Cup fixation technique is another important variable to influence HHCR survival as it is the effect of polyethylene wear under high reaction forces. The negative effect of high joint reaction forces on polyethylene was clinically confirmed in a study on 116 Charnley prostheses .
In an experimental study  where hip joint reaction forces were investigated it was shown that superolateral placement of the hip centre increased the joint reaction forces, while only superior placement did not alter these forces significantly. These results have been confirmed by a recent clinical study .
The influence of hip CR, prosthesis neck length, and neck-stem angle on hip muscles moment generating capacity were experimentally investigated by a computer model . The authors suggested that, although superior relocation of the CR produced an alteration of the abductor muscles lever arm, this alteration could have been compensated for by increasing neck length and changing neck-stem angle.
Despite a lack of a control group with polyethylene liner and modular necks and the relatively short follow-up (nine years), this study seems to be the first clinical report supporting these experimental data in a series comparable with other studies reporting on this topic.
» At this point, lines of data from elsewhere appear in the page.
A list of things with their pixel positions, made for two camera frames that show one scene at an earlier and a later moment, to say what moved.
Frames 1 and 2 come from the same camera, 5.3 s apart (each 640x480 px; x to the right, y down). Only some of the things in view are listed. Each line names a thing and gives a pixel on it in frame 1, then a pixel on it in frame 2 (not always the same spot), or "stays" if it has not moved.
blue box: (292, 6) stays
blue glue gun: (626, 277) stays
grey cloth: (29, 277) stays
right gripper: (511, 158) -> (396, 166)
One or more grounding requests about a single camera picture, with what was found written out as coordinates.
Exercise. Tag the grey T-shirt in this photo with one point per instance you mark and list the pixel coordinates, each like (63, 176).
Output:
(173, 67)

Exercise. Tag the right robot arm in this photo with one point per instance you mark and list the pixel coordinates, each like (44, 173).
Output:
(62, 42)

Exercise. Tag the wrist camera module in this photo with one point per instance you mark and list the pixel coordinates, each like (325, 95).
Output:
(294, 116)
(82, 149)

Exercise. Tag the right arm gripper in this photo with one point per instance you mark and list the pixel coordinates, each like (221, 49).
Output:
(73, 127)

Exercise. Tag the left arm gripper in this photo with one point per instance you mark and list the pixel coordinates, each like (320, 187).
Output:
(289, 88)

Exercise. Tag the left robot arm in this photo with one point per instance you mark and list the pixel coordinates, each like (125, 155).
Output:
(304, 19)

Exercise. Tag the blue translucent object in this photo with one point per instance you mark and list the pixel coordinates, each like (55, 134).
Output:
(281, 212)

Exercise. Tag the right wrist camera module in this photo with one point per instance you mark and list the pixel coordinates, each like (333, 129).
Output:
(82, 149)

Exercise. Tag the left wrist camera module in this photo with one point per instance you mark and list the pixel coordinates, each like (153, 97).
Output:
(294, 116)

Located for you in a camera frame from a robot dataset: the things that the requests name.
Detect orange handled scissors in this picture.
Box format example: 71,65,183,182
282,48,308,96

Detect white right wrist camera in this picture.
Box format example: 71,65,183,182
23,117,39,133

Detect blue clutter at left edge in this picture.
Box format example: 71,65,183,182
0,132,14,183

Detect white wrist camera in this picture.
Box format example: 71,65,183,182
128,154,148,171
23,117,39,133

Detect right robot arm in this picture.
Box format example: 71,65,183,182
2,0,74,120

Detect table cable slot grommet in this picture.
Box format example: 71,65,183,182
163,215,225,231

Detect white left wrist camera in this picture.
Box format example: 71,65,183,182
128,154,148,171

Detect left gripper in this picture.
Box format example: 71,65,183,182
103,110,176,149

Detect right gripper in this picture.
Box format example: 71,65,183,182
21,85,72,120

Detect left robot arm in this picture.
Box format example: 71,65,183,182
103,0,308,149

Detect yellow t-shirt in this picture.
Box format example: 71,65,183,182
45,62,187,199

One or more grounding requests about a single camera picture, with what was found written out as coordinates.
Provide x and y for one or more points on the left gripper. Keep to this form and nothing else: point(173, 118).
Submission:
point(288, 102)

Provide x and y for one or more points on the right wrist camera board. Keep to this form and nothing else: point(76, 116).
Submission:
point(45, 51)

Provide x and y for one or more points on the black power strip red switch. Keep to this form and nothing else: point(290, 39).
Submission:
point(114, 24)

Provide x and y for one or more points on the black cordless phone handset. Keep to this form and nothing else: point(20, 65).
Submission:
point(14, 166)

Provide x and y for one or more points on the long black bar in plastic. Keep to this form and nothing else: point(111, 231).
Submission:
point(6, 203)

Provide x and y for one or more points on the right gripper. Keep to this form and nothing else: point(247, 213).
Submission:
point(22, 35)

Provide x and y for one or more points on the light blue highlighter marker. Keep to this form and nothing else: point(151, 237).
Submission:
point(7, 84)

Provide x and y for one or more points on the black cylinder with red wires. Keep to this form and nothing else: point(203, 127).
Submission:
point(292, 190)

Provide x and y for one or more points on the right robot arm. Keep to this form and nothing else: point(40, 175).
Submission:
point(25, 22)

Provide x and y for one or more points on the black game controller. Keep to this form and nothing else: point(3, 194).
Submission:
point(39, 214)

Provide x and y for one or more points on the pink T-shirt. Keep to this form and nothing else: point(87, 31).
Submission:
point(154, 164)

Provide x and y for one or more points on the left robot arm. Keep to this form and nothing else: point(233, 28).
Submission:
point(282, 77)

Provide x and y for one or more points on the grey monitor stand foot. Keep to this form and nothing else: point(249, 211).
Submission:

Modular neck prostheses allow the restoration of femoral off-set, abductors moment arm, leg length and joint kinematics when the hip CR is relocated superiorly with respect to the ACR (Fig. 3).
In difficult THR, when it is very demanding to place the socket within the anatomical position because of poor bone stock, it is a reasonable option to use a HHCR by reaming the bone in the higher part of the true acetabulum; thus the appropriate cup/bone contact and a good potential for bone ingrowth can be achieved. By this technique the cup is displaced just superiorly but not laterally (in our series no statistically significant differences between the groups were found concerning cup medialisation). Hip mechanics can be restored by modular necks with different lengths and geometries. Finally, to avoid the possible effect on survival of high hip joint reaction forces, a hard bearing coupling, such as ceramic, can be used.
On the other hand, the different severity of preoperative DDH between the two groups could be a possible limit of this study. This difference is due to the attempt to place the cup in the anatomical hip centre whenever possible without osteotomies or augmentation techniques. In high grades of dysplasia, an anatomical hip centre was rarely restored, resulting in 21 cases of high grade dysplasia (Crowe grade III–IV) in group A and none in group B. The difference in severity of dysplasia may affect leg length except in cases of bilateral disease, but the wide range of length options provided by modular heads and the two neck lengths (a range of possible lengthening of 17.5 mm with ceramic heads, of 24.5 mm with metallic heads) helps to solve the problem which is otherwise sensible with monoblock prostheses.
In conclusion, the results of this study are in contrast to other clinical series since porous coated cups, modular systems, and hard bearing surfaces were used. In critical cases of THA, such as high grade dysplasia, HHCR should be considered a feasible option if modular prosthesis, cementless cups, and hard bearing surfaces are used.